[Problem description]
You are asked to repeat the listing word for word and to leave out its pictures.

[Recorded information]
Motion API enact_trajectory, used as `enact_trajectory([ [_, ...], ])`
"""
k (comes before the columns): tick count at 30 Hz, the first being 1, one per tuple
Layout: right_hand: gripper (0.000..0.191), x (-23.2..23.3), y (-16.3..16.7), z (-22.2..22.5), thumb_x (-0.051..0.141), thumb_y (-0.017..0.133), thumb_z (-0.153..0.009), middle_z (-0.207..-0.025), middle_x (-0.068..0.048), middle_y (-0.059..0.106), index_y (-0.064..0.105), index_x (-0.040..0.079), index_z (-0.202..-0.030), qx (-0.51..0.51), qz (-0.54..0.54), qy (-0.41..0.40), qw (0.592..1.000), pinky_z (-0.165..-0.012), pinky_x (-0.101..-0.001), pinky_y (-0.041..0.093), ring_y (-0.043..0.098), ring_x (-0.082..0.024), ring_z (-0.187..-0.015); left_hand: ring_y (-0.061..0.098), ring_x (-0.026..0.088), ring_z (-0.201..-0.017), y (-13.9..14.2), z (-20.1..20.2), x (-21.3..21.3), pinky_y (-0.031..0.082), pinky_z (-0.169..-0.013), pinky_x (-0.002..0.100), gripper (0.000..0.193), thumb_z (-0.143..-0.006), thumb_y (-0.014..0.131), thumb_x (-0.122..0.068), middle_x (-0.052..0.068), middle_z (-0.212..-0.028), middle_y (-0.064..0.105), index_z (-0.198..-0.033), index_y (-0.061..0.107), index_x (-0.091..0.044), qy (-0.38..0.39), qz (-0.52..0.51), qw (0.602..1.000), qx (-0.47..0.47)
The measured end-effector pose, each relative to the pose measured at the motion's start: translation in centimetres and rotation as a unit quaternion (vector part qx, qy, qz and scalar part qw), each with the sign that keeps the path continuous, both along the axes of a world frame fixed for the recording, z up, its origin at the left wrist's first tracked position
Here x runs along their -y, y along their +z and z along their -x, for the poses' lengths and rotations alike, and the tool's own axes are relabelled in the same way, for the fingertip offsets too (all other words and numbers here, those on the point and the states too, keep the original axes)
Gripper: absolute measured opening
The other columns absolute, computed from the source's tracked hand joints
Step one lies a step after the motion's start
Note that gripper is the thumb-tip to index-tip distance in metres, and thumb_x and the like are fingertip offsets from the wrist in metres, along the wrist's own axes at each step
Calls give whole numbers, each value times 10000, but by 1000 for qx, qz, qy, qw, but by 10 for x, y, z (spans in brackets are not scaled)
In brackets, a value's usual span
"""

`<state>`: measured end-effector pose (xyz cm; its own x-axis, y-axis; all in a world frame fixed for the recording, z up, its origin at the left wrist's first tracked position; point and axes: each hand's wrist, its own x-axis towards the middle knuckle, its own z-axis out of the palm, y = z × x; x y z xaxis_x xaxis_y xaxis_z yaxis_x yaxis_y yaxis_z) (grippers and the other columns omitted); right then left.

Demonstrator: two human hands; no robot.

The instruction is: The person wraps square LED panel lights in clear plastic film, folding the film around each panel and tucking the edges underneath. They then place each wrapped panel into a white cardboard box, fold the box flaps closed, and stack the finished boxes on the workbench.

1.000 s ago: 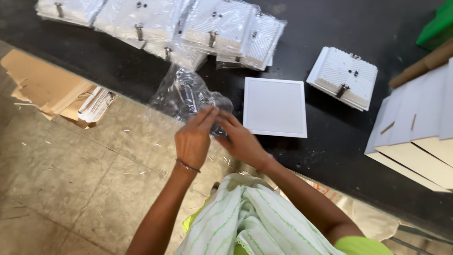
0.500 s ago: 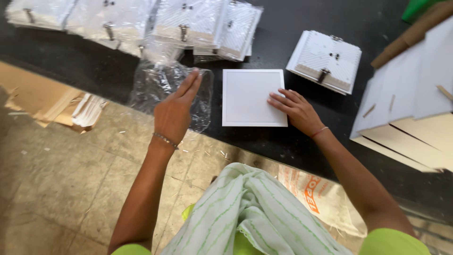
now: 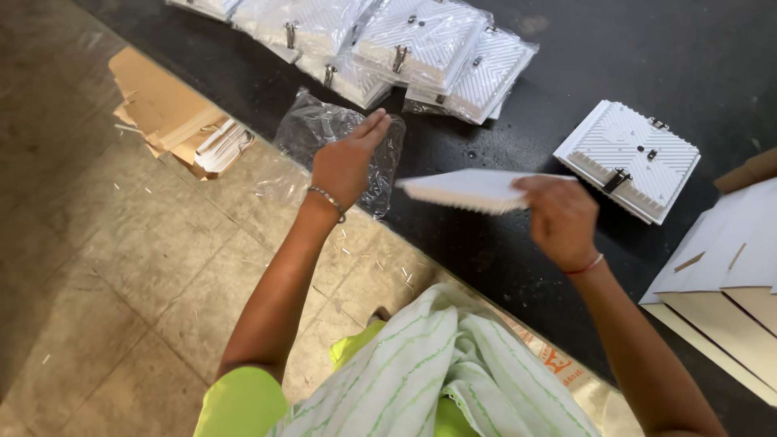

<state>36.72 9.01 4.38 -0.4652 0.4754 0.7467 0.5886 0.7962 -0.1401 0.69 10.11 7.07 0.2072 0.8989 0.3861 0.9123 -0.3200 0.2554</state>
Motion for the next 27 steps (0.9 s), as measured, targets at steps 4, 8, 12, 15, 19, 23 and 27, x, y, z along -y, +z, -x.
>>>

[Solution below]
Motion API enact_trajectory, used as `enact_trajectory([ [_, ...], ])`
"""
k (comes before the columns): tick count at 30 Hz, the first being 1, one per tuple
Layout: right_hand: gripper (0.000..0.191), x (-23.2..23.3), y (-16.3..16.7), z (-22.2..22.5), thumb_x (-0.051..0.141), thumb_y (-0.017..0.133), thumb_z (-0.153..0.009), middle_z (-0.207..-0.025), middle_x (-0.068..0.048), middle_y (-0.059..0.106), index_y (-0.064..0.105), index_x (-0.040..0.079), index_z (-0.202..-0.030), qx (-0.51..0.51), qz (-0.54..0.54), qy (-0.41..0.40), qw (0.592..1.000), pinky_z (-0.165..-0.012), pinky_x (-0.101..-0.001), pinky_y (-0.041..0.093), ring_y (-0.043..0.098), ring_x (-0.082..0.024), ring_z (-0.187..-0.015); left_hand: ring_y (-0.061..0.098), ring_x (-0.026..0.088), ring_z (-0.201..-0.017), y (-13.9..14.2), z (-20.1..20.2), x (-21.3..21.3), pinky_y (-0.031..0.082), pinky_z (-0.169..-0.013), pinky_x (-0.002..0.100), gripper (0.000..0.193), thumb_z (-0.143..-0.006), thumb_y (-0.014..0.131), thumb_x (-0.122..0.068), middle_x (-0.052..0.068), middle_z (-0.212..-0.028), middle_y (-0.064..0.105), index_z (-0.198..-0.033), index_y (-0.061..0.107), index_x (-0.091..0.044), qy (-0.38..0.39), qz (-0.52..0.51), qw (0.602..1.000), qx (-0.47..0.47)
The measured end-effector pose, each relative to the pose measured at the motion's start: translation in centimetres and rotation as a unit quaternion (vector part qx, qy, qz and scalar part qw), each with the sign that keeps the path continuous, both along the axes of a world frame fixed for the recording, z up, its origin at the left wrist's first tracked position
Here x runs along their -y, y along their +z and z along their -x, for the poses' lengths and rotations alike, and the tool's own axes are relabelled in the same way, for the fingertip offsets too (all other words and numbers here, those on the point and the states too, keep the original axes)
Gripper: absolute measured opening
The other columns absolute, computed from the source's tracked hand joints
Step one lies a step after the motion's start
Note that gripper is the thumb-tip to index-tip distance in metres, and thumb_x and the like are fingertip offsets from the wrist in metres, along the wrist's own axes at each step
Calls give whole numbers, each value times 10000, but by 1000 for qx, qz, qy, qw, but by 10 for x, y, z (spans in brackets are not scaled)
In brackets, a value's usual span
"""

`<state>`: measured end-effector pose (xyz cm; its own x-axis, y-axis; all in a world frame fixed for the recording, z up, its origin at the left wrist's first tracked position; point and axes: each hand's wrist, its own x-axis towards the middle knuckle, its own z-axis out of the palm, y = z × x; x y z xaxis_x xaxis_y xaxis_z yaxis_x yaxis_y yaxis_z) (grippers and the other columns omitted); right then left.

Demonstrator: two human hands; no robot.

The instruction is: The person wraps square LED panel lights in clear plastic film, folding the film around each panel and tucking the edges underneath. They then place each wrapped panel into a white cardboard box, fold the box flaps closed, and stack the finished boxes on the workbench.

1.000 s ago: 
0.500 s ago: 
now: 

<state>36.72 9.01 4.38 -0.4652 0.4754 0.7467 0.5886 0.7962 -0.1401 0.69 10.11 7.07 0.2072 0.8989 0.3861 0.9123 -0.3200 0.2554</state>
Motion for the next 27 steps (0.9 s), as measured, targets at steps 4, 8, 12, 15, 19, 23 and 27, x, y, z along -y, +z, -x.
>>>

Work on this exercise has concluded.